Por alguna razón, esa aura oscura y negativa le produjo una sensación de déjà vu, como si ya la hubiera visto o experimentado antes. Su memoria solía ser muy nítida, pero esta sensación se había vuelto inusualmente vaga, lo que significaba que el aura oscura había tenido un gran impacto en ella.
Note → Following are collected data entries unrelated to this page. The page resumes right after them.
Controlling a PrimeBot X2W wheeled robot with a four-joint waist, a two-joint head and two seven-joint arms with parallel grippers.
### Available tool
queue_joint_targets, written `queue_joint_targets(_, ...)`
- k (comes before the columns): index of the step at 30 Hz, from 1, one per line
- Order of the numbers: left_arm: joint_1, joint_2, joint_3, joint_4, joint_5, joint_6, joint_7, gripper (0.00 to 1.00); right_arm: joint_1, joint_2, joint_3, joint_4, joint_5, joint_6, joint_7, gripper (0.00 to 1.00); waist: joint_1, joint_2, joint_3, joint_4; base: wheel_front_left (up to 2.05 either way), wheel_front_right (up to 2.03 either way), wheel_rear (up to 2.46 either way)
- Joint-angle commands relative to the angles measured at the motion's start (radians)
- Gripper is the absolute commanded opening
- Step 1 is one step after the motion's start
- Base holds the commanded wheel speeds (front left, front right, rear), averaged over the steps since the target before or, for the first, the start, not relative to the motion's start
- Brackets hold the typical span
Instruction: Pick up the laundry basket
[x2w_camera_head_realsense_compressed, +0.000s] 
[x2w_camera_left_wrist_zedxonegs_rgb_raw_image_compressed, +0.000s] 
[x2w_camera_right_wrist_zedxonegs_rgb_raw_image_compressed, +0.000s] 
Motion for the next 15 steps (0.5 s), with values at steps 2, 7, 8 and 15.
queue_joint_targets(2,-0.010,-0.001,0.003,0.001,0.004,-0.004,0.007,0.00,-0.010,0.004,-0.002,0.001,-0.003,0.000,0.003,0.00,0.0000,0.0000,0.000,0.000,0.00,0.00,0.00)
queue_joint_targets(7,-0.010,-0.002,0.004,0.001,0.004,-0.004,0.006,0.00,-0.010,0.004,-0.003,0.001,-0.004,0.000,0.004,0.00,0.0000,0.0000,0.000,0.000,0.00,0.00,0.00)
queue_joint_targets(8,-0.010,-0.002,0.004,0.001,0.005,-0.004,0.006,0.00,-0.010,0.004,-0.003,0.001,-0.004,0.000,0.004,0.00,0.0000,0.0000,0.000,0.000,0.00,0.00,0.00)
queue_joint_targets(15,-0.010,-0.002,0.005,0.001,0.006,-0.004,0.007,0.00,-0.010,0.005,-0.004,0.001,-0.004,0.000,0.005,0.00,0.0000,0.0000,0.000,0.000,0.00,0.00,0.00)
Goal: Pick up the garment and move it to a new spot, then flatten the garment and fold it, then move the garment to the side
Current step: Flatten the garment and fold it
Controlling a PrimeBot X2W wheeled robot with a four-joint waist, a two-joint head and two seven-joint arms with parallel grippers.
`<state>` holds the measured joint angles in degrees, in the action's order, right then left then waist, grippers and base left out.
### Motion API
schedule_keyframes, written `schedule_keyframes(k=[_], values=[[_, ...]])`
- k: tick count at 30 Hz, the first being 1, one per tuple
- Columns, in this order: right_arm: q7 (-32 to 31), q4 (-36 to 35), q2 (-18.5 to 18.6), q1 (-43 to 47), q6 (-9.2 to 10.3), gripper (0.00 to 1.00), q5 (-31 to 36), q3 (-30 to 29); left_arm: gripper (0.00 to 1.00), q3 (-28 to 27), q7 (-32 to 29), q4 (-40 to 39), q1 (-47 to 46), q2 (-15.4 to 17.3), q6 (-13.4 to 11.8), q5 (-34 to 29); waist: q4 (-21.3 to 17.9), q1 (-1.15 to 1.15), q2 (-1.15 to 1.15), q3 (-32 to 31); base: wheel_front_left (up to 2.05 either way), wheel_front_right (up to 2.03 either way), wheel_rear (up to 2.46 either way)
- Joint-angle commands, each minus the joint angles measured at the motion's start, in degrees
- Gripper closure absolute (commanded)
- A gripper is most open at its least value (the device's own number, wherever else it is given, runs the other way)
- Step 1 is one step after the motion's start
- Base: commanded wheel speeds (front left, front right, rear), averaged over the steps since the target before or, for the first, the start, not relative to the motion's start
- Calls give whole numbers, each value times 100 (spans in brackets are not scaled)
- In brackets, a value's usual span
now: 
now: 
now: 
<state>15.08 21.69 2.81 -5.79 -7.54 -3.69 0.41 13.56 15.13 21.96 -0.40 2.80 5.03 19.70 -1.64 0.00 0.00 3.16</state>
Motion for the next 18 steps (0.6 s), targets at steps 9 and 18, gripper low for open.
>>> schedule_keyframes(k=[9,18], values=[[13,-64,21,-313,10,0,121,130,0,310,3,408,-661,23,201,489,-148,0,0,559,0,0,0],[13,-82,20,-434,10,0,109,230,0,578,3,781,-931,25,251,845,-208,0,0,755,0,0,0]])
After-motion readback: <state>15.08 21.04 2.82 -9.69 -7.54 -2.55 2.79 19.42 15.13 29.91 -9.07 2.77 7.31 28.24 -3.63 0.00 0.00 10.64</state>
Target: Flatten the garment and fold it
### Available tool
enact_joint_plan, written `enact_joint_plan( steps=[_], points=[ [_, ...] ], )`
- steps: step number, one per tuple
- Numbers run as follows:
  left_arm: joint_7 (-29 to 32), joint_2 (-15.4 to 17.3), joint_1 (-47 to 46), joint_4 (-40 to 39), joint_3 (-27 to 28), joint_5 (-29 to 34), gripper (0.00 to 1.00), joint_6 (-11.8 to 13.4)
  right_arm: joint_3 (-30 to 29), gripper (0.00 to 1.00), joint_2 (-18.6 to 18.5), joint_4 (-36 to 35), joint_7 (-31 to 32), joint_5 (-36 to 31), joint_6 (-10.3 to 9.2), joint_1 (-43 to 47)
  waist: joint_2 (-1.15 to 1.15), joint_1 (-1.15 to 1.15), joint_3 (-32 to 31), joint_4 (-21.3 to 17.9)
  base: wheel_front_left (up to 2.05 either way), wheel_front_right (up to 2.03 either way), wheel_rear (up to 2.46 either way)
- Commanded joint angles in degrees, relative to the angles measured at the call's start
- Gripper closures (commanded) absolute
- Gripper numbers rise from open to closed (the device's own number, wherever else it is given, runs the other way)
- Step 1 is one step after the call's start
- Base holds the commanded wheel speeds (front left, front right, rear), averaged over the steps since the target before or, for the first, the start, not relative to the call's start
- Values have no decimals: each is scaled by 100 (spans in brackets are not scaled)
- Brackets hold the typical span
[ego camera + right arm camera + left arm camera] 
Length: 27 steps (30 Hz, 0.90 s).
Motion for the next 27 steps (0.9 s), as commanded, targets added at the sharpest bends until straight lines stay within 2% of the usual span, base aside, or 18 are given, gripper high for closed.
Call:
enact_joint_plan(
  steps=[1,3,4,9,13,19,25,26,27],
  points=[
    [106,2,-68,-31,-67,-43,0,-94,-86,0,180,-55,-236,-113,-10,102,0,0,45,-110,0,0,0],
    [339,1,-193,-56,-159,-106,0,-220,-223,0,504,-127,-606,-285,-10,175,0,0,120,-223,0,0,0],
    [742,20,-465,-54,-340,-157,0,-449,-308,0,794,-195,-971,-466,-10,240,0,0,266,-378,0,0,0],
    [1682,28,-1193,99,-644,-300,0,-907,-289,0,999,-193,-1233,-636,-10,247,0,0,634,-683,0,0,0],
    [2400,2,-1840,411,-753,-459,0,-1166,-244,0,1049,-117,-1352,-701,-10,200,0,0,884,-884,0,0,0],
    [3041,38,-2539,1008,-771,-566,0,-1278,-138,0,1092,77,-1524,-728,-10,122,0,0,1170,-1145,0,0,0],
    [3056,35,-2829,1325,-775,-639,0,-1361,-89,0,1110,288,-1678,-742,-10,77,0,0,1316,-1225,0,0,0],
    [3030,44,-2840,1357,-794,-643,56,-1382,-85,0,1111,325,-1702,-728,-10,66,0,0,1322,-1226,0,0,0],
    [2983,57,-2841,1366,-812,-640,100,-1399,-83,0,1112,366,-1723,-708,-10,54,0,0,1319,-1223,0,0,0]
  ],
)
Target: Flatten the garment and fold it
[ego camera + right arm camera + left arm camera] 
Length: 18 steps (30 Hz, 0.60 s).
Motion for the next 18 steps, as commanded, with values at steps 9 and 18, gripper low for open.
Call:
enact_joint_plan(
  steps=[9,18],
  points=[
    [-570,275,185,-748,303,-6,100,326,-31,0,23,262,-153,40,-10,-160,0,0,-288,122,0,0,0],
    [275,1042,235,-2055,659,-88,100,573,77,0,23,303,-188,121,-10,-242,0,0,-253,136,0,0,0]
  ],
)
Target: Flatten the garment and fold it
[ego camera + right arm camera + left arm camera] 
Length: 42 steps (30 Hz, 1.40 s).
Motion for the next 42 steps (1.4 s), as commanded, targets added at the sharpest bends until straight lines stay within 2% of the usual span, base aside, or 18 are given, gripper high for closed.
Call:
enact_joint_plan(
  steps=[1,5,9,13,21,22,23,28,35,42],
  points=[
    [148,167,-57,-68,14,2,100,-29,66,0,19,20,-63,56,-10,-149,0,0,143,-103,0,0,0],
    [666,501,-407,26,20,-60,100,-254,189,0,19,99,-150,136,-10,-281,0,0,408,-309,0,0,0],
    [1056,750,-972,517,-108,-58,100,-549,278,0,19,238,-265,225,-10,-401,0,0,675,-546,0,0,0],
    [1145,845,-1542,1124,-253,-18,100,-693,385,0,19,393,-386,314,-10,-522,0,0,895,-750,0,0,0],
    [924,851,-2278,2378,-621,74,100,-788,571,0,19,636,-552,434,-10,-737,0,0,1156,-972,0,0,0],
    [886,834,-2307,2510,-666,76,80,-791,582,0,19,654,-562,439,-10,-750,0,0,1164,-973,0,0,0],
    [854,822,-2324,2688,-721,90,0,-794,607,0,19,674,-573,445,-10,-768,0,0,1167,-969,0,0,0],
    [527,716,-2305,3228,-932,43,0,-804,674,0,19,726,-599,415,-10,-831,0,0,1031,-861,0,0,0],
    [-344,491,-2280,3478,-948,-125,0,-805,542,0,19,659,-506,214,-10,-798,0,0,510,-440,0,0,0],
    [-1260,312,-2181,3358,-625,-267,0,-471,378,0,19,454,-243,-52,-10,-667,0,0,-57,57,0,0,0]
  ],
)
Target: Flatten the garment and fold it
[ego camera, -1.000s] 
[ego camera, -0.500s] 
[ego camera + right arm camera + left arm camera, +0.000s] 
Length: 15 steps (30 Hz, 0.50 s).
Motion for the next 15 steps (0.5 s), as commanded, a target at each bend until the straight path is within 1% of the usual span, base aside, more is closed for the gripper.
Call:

—¿Has descubierto algo, señorita Gu Xiaorou? —Los ojos de Theodore brillaron; ya había notado el cambio en Xiaorou. A pesar de la inmensa presión, no había olvidado su naturaleza humilde y educada.
Xiao Rou reflexionó un momento y dijo: "Debería haber percibido la naturaleza de esta aura negativa. Existe otro método de ataque muy similar, pero debido a que las emociones negativas están atacando mi cuerpo mental en este momento, no puedo comprender nada con claridad ni encontrar el origen del ataque".
Theodore sintió una ligera decepción y no pudo evitar suspirar. Las palabras de Xiaorou, si bien le ofrecían cierta perspectiva, eran en su mayoría un sinsentido. ¿De verdad iba a morir allí hoy? ¿O la misteriosa persona que le había entregado el mensaje simplemente intentaba atraparlo?
"Si tan solo estuviera aquí, sin duda podría averiguar la razón." Xiaorou suspiró y dijo, con la mirada repentinamente suavizada y un tono dulce, como si mirara a su amante con profundo afecto.